А вот разговор с Рабиндранат получился самый неприятный, и Мите стало перед ней стыдно.
– Я, можно сказать, тебя в люди вывела, – сказала она, даже не поздоровавшись, – по комиссионкам с тобой шмоналась, а ты с этой блядью ушел.
– Ничего у меня с ней не было, – ответил Митя, стараясь не поднимать глаз.
– Не трахай мне мозг, а? Я-то думала, что ты голубой, что ты ко мне так, а я тебе, значит, просто не нравлюсь? И сказать это по-человечески ты не мог?
– Ты мне очень нравишься. – Это было правдой, так что ему было легче посмотреть ей в глаза.
– Поезд ушел, – отрезала Рабиндранат и месяц с ним не разговаривала.
Чуть позже произошло еще одно изменение, ставшее для Мити существенным: его перестала отталкивать музыка. Дело было не только в драйве и ощущении своей причастности общему переживанию, но, как это ни странно, в первую очередь в самих смыслах. Он понял эту музыку как-то неожиданно, рывком, а поняв и почувствовав, уже не мог оторваться. Она начиналась у самых низов быта, у тех пластов жизни, с которыми Митя почти не сталкивался или которые уже не застал, поднимаясь из грязных складов и сортиров в коммуналках, подворотен и складов, разбитых дворов и темных переулков, кружась над пьяными трактористами и соседями по лестничным площадкам хрущевок, торгашами и уголовниками. Но это не было главным; сквозь это отвратное и душное месиво били слепая и неистощимая энергия и открытость опыту, хаос крови, не находящие себе применения и перемежающиеся столь же слепыми всплесками надежды. А еще выше, и над бытом, и над этой хаотичной пляшущей энергией бесцельной жизни, нависала тоска по бесконечности, неготовность удовлетвориться чем бы то ни было, кроме недостижимого всего или столь близкого ничто. Все это было связано друг с другом гипнотическим однообразием бьющегося ритма и той громкостью звука, которая заглушала всякие мысли. В этой смеси, оказавшейся столь единой и столь органичной, рваные предложения, еще относительно недавно казавшиеся бессмысленными, и слова, до сих пор бывшие для Мити лишь случайными и пустыми украшениями пульсирующего крика, приобретали трагический и горестный смысл, ускользающий от логического пересказа.
К своему немалому изумлению, постепенно Митя начал слушать музыку и на кассетах. Ее нервный ритм, надрыв и слепота, паясничанье и бессмыслица неожиданно оказались для него близкими; страстная жизненная энергия, разбивающаяся о стену холодного советского мира, опустошенность, тоска, счастье, отчаяние, страсть, слепая воля, хаотичный и невидящий бунт, способность до самого конца уходить в свои чувства и упиваться ими, а еще отзывавшиеся во всем этом огромные пространства неожиданно нашли дорогу к его душе, и раз за разом эта дорога становилась все короче. Митя погружался в музыку все глубже и глубже, сливался с ней все легче и легче, и она становилась для него все менее и менее чужой.
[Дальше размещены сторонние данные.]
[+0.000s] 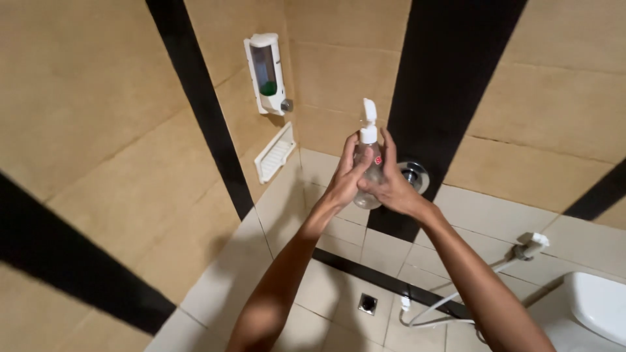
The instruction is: The person wipes the sink area with a green cloth, then picks up a spray bottle and sprays the walls, toilet, and floor of a bathroom stall. The person moves around the stall while spraying various surfaces.
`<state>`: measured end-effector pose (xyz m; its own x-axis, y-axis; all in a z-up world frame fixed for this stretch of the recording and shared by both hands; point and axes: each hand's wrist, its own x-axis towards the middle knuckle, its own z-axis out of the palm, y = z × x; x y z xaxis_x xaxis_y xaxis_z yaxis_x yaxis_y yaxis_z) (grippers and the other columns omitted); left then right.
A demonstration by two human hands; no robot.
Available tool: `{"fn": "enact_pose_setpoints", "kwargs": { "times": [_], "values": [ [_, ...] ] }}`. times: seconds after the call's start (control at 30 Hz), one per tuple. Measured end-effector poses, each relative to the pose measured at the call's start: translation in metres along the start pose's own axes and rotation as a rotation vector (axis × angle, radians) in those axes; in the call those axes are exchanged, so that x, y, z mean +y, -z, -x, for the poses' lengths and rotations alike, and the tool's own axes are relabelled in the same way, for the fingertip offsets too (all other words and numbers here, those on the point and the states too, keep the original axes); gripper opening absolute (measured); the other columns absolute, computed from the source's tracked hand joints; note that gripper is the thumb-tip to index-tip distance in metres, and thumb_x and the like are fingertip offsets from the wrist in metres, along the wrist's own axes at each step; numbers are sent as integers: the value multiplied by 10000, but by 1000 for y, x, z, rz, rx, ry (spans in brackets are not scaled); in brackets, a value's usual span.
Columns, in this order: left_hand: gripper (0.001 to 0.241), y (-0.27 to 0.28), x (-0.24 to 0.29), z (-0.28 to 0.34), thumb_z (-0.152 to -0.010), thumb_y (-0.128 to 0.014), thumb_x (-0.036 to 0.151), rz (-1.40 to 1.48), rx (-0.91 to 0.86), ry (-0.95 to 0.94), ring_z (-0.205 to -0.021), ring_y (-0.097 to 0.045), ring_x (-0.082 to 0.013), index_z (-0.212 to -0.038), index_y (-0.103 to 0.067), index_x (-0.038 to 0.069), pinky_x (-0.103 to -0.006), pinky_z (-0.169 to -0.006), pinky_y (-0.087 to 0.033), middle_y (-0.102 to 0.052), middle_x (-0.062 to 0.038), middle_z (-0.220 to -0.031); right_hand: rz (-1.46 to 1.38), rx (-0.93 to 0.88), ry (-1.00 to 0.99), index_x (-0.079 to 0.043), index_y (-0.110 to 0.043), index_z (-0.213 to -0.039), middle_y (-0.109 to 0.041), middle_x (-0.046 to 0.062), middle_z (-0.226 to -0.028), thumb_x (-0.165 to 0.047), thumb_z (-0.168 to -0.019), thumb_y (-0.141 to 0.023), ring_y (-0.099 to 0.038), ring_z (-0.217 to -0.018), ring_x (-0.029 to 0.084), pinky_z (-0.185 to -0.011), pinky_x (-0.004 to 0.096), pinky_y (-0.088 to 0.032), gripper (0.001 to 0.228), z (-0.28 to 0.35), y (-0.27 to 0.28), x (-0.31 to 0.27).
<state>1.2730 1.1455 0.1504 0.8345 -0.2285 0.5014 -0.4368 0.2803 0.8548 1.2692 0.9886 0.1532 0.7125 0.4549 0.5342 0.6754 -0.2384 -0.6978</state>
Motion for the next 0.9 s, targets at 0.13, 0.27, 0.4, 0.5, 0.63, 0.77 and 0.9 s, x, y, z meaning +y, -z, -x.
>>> {"fn": "enact_pose_setpoints", "kwargs": {
  "times": [0.13,0.27,0.4,0.5,0.63,0.77,0.9],
  "values": [
    [591,29,-12,-24,-1091,-506,399,-49,-142,-70,-1407,-441,-230,-1553,-308,89,-390,-1173,-368,-470,-117,-1484,-111,-51,-11,-112,239,-1579,-69,291,-1693,-287,-742,-881,-191,-1545,392,-1214,513,-251,1409,-25,-4,-8],
    [552,49,-23,-50,-1086,-541,391,-72,-124,-18,-1301,-498,-249,-1485,-341,66,-428,-1096,-427,-500,-150,-1396,73,44,-142,-69,99,-1584,-298,242,-1596,-262,-712,-889,-388,-1463,338,-1155,438,-380,1332,-45,-19,18],
    [712,43,-7,-78,-875,-803,237,-464,229,-205,-1198,-522,-344,-1351,-313,39,-477,-964,-485,-435,-238,-1317,127,117,-146,-8,-329,-1461,-534,180,-1344,-179,-678,-888,-562,-1266,276,-1043,416,-502,977,-67,-36,55],
    [732,45,-20,-107,-902,-758,221,-391,262,-113,-1198,-597,-350,-1423,-272,47,-436,-950,-529,-476,-242,-1389,24,78,-202,14,-563,-1318,-682,155,-1177,-181,-749,-832,-676,-1112,249,-983,407,-584,659,-86,-39,80],
    [808,43,-13,-136,-897,-729,207,-337,357,-274,-1304,-507,-383,-1511,-232,40,-445,-985,-504,-430,-251,-1437,29,145,-132,3,-497,-1354,-637,102,-1183,-190,-686,-858,-635,-1107,215,-959,384,-538,784,-114,-26,63],
    [571,46,-15,-165,-959,-667,296,-506,357,-132,-1194,-647,-350,-1437,-462,62,-436,-952,-535,-602,-175,-1365,-85,167,-29,10,-443,-1379,-607,87,-1194,-198,-715,-841,-605,-1099,199,-948,370,-527,802,-137,-18,69],
    [499,45,-13,-190,-957,-638,333,-550,400,-101,-1109,-665,-378,-1357,-501,68,-465,-888,-537,-639,-170,-1290,-132,180,-50,12,-509,-1320,-640,72,-1102,-193,-780,-822,-621,-997,167,-871,341,-556,657,-157,-8,106]
  ]
}}
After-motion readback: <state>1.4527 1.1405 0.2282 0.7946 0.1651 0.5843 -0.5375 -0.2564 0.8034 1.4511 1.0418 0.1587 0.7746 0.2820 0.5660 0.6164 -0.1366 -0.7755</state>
Когда народ начинал подпевать, Митя иногда подпевал вместе с ними, и поначалу сам не мог поверить, что это делает. Это открытие и произошедшие в нем самом перемены показались ему столь значимыми, что он попытался приблизить к этому миру Арю; даже взял ее с собой в рок-клуб на Рубинштейна. Зная Арину неприязнь к сентиментальности, повел ее на концерт жесткий, надрывный, местами страшный.
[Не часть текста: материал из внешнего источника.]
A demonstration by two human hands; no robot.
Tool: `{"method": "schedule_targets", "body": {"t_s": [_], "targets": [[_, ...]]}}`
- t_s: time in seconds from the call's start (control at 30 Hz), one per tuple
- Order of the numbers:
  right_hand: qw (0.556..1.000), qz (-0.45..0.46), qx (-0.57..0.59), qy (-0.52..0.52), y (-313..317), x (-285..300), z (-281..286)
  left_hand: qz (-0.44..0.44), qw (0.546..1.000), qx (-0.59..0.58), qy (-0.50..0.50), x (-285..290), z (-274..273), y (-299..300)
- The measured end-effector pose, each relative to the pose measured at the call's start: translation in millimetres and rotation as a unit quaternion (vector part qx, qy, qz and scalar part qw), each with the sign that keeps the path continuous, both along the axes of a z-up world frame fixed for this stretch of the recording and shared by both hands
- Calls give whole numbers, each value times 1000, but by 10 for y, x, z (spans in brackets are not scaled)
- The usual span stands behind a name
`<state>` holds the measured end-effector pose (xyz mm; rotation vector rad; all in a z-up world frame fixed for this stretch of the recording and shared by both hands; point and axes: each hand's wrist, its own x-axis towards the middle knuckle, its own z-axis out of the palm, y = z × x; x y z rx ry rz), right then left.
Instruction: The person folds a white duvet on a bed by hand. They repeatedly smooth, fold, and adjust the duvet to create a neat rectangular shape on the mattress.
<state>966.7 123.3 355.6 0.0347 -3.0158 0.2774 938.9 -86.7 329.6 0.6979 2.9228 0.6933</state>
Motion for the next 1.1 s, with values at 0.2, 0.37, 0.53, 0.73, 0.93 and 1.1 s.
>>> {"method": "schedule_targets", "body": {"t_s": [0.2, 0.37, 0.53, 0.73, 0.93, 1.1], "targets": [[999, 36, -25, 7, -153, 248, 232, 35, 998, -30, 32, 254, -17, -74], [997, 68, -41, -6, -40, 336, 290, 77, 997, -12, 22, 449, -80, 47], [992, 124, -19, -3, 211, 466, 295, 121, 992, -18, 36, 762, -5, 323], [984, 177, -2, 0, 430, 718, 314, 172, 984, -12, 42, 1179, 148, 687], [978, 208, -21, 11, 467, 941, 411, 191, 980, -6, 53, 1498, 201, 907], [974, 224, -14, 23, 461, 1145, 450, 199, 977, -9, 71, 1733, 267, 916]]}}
– Уши, – сказала Аря, когда они сворачивали назад на Невский.
– Что?
– Мне кажется, столько грехов они не совершили.
Все еще оставаясь под чуть гипнотическим влиянием музыки, Митя посмотрел на нее с недоумением.
– Уши, мои уши, – объяснила Аря и добавила: – Поздно, батенька, прокомпостировали.
– Прекрати, – обиженно ответил Митя.
– Мне кажется, что я знаю, что такое рок-музыка, – продолжила она, – хотя и не очень ее люблю. Но это был какой-то иной предмет. Так орут гопники в подворотнях.